Epic Gamesは、PCゲーム配信プラットフォームであるEpic Games StoreのMAU(月間アクティブユーザー数)が6100万人、平均ピーク同時接続ユーザー数は1300万人を超えるなど、新たなマイルストーンを達成したことを発表した。GamesIndustry.bizをはじめとする海外メディアがこの話題を報じている。
この躍進は『グランド・セフト・オートV』や『シヴィライゼーション VI』、ふたつのシリーズ作品を楽しめる『Borderlands: The Handsome Collection』など、大人気ゲームを無料配布した「The Vault」キャンペーンが大きな効果を上げた成果だ。
Epic Games Storeは、業界の一般的な利益配分率である“30対70”の比率に異を唱え、デベロッパーに有利な“12対88”の割合で運営されるデジタルゲーム配信プラットフォームだ。
デベロッパーに対して好条件を提示する一方、業界トップシェアを誇るSteamで発売を予定していたゲームを買い上げ、一方的にEpic Games Store専売にする行為はユーザーからの大きな反感を買っていた(あくまでEpic Gamesは専売を強制しておらず、専売はあくまで売り手の判断だとしている)。
今も新作ゲームのEpic Games Store専売に失望の声は見られるものの、直近では前述のような大型タイトルの無料配布を中心にして少しずつ浸透しており、月間アクティブユーザー数が6100万人に届くほどの広まりを見せている。
海外メディアGame Spotのインタビューによれば、Epic GamesのCEOであるティム・スウィニー氏は「ゲームを無料配布したあと、Steamやコンソール向けに配信している同じ会社の作品の売上が増加している」ことを語った。

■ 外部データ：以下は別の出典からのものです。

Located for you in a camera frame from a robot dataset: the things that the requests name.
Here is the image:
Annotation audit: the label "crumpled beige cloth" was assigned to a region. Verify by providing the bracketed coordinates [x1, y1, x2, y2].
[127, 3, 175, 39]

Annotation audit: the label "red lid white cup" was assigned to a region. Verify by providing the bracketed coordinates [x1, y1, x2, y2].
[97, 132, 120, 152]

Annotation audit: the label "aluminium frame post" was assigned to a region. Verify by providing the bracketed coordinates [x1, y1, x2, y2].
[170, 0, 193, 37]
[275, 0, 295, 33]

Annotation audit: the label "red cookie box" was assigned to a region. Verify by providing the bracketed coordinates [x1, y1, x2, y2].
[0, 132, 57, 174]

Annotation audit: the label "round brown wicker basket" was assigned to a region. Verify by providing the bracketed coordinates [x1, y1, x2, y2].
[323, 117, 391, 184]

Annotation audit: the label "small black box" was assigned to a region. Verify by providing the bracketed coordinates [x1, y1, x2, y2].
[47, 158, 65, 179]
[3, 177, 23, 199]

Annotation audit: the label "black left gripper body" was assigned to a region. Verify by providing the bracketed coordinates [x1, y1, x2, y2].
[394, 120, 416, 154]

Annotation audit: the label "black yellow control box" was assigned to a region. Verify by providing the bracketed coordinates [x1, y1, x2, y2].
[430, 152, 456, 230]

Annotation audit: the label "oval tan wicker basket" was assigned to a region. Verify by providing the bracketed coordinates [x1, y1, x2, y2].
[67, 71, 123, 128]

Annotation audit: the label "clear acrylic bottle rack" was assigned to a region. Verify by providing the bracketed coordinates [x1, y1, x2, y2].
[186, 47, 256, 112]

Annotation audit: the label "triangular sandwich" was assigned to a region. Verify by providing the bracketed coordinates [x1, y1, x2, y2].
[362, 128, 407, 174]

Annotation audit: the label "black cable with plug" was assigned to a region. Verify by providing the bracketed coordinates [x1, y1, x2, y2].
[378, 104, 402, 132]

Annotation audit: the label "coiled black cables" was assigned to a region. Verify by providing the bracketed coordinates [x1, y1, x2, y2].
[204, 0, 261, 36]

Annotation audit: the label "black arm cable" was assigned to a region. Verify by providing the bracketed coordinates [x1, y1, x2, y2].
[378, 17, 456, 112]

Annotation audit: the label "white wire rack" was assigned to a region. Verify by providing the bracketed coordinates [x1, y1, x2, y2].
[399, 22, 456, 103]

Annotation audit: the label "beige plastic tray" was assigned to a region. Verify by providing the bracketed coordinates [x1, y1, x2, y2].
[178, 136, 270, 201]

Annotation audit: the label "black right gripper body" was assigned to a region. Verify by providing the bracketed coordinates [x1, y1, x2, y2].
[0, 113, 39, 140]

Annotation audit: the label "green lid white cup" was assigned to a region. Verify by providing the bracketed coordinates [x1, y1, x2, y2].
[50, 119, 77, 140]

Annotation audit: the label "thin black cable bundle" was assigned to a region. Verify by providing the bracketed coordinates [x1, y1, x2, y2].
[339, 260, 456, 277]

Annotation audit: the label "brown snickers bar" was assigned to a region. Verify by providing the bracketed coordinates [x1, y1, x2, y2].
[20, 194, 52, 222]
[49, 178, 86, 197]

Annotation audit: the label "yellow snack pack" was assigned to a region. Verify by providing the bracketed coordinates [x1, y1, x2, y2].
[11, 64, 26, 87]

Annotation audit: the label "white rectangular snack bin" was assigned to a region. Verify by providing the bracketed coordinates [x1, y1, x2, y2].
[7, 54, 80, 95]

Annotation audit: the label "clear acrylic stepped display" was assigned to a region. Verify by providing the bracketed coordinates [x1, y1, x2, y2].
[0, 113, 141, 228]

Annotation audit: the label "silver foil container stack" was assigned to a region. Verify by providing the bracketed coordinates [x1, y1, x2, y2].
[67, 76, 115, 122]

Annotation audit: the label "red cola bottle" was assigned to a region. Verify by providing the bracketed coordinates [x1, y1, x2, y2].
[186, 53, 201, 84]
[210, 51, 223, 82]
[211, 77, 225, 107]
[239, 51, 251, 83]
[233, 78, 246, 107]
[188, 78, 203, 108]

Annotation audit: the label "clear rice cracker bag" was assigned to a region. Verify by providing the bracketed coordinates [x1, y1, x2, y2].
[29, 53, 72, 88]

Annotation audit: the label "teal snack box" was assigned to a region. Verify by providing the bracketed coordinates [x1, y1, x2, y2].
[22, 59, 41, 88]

無料配布によってゲームの売上が伸び、Epic Games Storeのユーザーも増えるWin-Winのサイクルができあがっているという。
現在では100本以上のゲームが無料配布され、すべて購入した場合の総額は20万円を超えている。
同時接続数という観点ではSteamの背中が見えてきたが、数字が並ぶのはもうしばらく掛かりそうだ。Steamは4月に、これまでの最高記録を塗り替えるピーク同時接続ユーザー数2450万人超を記録した。
記事執筆時点でSteamの同時接続ユーザー数は約1375万人。過去48時間の最も少ない時間帯でも1300万人を下回ることはない。それでも、Epic Games Storeのサービス開始からわずか1年半ほどでの成長と考えれば、めざましい結果だといえるだろう。
熾烈なシェア争いが行われているPCゲームデジタル配信プラットフォーム。この競争が業界の変化を促し、ユーザー、販売者、プラットフォームホルダーにとって良い変化を生み出してくれることを願うばかりだ。